**RECORDS FOR THE EXERCISE:**
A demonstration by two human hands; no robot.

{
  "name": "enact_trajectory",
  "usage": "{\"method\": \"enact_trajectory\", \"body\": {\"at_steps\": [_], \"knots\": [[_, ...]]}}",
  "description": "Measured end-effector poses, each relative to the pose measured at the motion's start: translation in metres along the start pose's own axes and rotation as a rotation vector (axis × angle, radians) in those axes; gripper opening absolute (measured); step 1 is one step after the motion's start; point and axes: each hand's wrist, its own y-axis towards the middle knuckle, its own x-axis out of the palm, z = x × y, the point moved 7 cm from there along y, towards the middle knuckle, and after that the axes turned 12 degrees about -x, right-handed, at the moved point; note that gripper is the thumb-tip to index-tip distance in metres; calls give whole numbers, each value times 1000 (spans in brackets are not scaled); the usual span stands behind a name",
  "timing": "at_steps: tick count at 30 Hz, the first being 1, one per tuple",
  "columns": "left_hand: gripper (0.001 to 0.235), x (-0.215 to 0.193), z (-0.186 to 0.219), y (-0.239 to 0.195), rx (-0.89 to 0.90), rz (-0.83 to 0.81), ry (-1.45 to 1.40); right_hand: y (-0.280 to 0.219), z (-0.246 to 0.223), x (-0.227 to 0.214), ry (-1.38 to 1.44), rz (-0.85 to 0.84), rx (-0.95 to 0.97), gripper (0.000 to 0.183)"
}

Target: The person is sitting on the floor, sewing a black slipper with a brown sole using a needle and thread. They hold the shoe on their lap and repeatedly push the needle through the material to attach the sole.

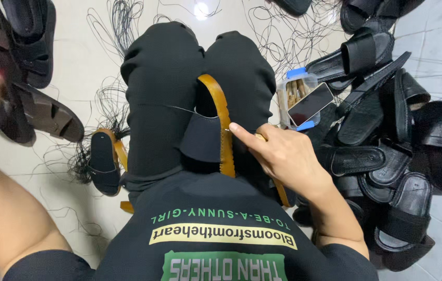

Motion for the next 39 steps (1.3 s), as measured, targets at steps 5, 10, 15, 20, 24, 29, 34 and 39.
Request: {"method": "enact_trajectory", "body": {"at_steps": [5,10,15,20,24,29,34,39], "knots": [[73,51,94,-13,287,67,666,9,-4,4,-156,-114,-53,50],[54,133,162,-1,508,-113,576,17,-4,-2,-185,-153,-60,46],[64,188,193,12,718,-236,564,23,1,-5,-168,-230,-67,47],[59,211,188,28,860,-189,667,26,3,-7,-121,-244,-97,47],[67,221,189,30,945,-181,696,29,-9,-9,-173,-277,-25,50],[67,230,198,30,959,-186,684,29,-38,-1,-601,-407,78,61],[68,231,194,32,956,-157,706,30,-42,9,-598,-342,91,53],[68,229,194,31,975,-114,730,25,-27,7,-322,-363,147,57]]}}
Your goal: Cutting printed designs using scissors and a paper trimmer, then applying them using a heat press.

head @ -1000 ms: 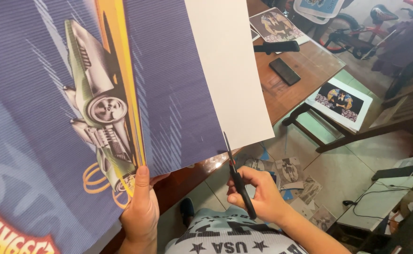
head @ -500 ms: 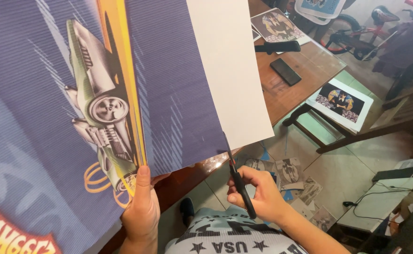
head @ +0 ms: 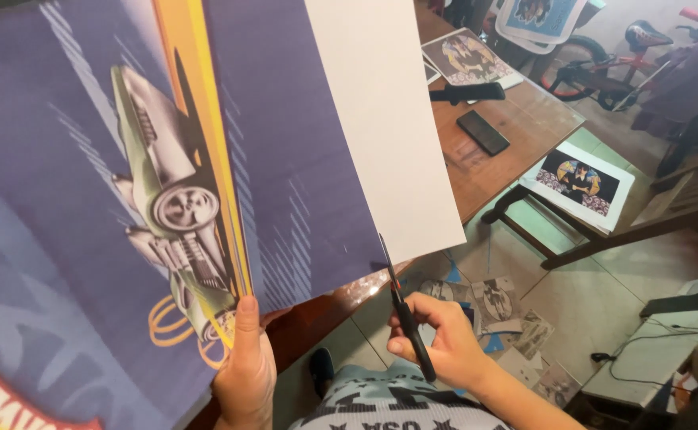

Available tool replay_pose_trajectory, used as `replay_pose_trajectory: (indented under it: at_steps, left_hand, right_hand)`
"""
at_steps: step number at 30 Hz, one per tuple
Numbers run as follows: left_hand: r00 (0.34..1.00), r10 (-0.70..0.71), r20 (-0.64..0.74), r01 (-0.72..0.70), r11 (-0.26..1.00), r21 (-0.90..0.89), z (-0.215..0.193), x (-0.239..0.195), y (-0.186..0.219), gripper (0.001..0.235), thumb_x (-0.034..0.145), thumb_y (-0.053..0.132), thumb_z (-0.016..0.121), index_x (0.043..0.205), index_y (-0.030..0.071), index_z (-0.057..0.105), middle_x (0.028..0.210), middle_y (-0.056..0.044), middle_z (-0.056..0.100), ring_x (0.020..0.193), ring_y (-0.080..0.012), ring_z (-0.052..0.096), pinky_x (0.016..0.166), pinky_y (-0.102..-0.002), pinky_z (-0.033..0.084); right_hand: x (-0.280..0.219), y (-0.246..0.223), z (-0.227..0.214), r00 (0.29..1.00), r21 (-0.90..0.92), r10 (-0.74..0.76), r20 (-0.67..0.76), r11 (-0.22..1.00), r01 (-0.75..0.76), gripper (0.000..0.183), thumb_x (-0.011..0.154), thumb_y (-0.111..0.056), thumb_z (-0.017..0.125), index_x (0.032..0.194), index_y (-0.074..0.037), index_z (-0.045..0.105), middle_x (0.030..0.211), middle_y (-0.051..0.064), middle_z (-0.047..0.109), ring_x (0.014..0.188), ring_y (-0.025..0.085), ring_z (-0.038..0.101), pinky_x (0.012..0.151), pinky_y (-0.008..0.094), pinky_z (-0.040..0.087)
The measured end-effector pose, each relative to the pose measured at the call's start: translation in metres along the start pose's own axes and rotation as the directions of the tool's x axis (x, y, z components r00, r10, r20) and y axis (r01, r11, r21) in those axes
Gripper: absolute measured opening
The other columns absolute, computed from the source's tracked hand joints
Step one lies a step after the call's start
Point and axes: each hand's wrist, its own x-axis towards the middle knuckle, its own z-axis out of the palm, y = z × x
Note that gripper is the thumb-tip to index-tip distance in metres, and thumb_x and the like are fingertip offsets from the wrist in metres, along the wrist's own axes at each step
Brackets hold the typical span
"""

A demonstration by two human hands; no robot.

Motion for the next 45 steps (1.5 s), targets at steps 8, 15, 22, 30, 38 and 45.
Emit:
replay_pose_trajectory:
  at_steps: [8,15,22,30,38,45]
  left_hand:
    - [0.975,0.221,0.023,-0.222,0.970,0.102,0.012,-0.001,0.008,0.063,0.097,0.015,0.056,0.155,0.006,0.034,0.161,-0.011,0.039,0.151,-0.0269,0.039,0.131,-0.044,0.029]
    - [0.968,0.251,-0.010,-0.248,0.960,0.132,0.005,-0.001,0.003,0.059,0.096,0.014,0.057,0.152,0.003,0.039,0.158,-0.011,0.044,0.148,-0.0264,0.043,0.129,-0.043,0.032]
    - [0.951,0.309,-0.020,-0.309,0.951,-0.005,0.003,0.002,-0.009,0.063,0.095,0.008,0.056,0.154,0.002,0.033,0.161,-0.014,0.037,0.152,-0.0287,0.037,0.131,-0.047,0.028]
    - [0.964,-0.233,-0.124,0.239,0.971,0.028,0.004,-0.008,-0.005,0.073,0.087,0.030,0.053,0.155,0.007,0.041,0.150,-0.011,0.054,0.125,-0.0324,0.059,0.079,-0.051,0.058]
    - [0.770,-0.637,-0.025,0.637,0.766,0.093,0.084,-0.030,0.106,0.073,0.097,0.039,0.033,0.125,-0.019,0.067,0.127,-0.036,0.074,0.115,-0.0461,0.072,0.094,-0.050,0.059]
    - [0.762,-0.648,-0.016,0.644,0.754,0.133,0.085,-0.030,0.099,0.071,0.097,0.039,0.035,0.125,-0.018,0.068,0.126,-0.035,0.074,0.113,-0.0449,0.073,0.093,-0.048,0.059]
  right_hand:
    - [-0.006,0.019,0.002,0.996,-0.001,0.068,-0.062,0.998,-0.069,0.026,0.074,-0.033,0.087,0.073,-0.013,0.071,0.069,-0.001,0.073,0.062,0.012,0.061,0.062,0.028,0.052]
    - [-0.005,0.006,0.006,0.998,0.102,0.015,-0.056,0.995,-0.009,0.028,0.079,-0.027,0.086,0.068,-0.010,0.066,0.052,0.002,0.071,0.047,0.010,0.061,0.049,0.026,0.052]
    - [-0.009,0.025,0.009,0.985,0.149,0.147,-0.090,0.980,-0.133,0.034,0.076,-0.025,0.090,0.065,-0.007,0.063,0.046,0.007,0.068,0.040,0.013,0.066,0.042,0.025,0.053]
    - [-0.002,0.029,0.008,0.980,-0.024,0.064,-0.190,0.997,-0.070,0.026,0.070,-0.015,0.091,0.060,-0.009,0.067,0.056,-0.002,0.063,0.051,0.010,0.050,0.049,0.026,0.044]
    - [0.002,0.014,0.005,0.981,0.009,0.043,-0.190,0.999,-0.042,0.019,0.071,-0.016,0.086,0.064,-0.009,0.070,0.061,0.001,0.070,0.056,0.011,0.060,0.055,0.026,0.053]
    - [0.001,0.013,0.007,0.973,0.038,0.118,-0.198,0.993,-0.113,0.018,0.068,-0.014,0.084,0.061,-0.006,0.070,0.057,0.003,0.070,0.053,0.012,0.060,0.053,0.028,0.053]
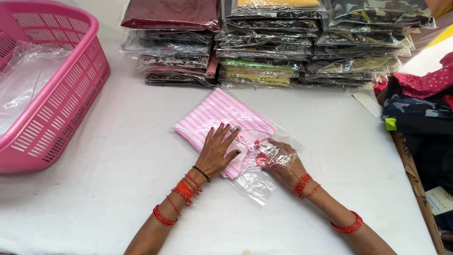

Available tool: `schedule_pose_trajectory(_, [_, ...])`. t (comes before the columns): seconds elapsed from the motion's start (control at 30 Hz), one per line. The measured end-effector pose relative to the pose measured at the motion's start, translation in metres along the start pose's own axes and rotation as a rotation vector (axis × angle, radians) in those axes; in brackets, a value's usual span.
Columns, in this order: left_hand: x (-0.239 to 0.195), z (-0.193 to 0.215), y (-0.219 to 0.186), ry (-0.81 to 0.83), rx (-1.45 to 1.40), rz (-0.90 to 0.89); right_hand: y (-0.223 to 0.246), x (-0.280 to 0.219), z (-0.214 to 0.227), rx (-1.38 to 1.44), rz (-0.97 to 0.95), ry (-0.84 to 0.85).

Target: The person folds a maroon garment and places it into a clear plastic bag, then stacks it on a pile. Next, the person folds a pink and white striped top and places it into a clear plastic bag, stacking it on the same pile.

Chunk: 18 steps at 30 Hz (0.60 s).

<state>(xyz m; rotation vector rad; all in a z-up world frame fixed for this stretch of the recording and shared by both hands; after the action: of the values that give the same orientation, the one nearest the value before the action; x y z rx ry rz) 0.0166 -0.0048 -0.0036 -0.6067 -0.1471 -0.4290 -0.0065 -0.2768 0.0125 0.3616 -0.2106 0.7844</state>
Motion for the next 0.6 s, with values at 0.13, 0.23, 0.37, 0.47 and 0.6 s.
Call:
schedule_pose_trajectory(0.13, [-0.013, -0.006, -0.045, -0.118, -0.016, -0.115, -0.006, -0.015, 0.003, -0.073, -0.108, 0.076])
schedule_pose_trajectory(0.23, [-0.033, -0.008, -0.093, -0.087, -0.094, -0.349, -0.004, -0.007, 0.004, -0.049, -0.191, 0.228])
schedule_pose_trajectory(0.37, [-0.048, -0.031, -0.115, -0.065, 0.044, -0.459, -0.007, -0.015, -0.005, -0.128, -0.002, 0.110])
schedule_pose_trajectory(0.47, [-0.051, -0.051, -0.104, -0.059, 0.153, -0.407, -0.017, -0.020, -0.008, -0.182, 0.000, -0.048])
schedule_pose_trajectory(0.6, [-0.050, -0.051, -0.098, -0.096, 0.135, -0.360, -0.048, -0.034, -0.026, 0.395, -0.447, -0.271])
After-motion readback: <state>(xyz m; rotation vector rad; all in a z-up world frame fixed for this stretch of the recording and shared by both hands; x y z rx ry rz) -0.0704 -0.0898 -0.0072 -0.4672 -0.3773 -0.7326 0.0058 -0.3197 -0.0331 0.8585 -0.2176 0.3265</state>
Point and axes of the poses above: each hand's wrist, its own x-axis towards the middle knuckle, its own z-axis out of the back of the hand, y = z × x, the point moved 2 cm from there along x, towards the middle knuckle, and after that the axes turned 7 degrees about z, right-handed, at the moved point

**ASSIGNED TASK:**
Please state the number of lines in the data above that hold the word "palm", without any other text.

**EXERCISE ANSWER:**
2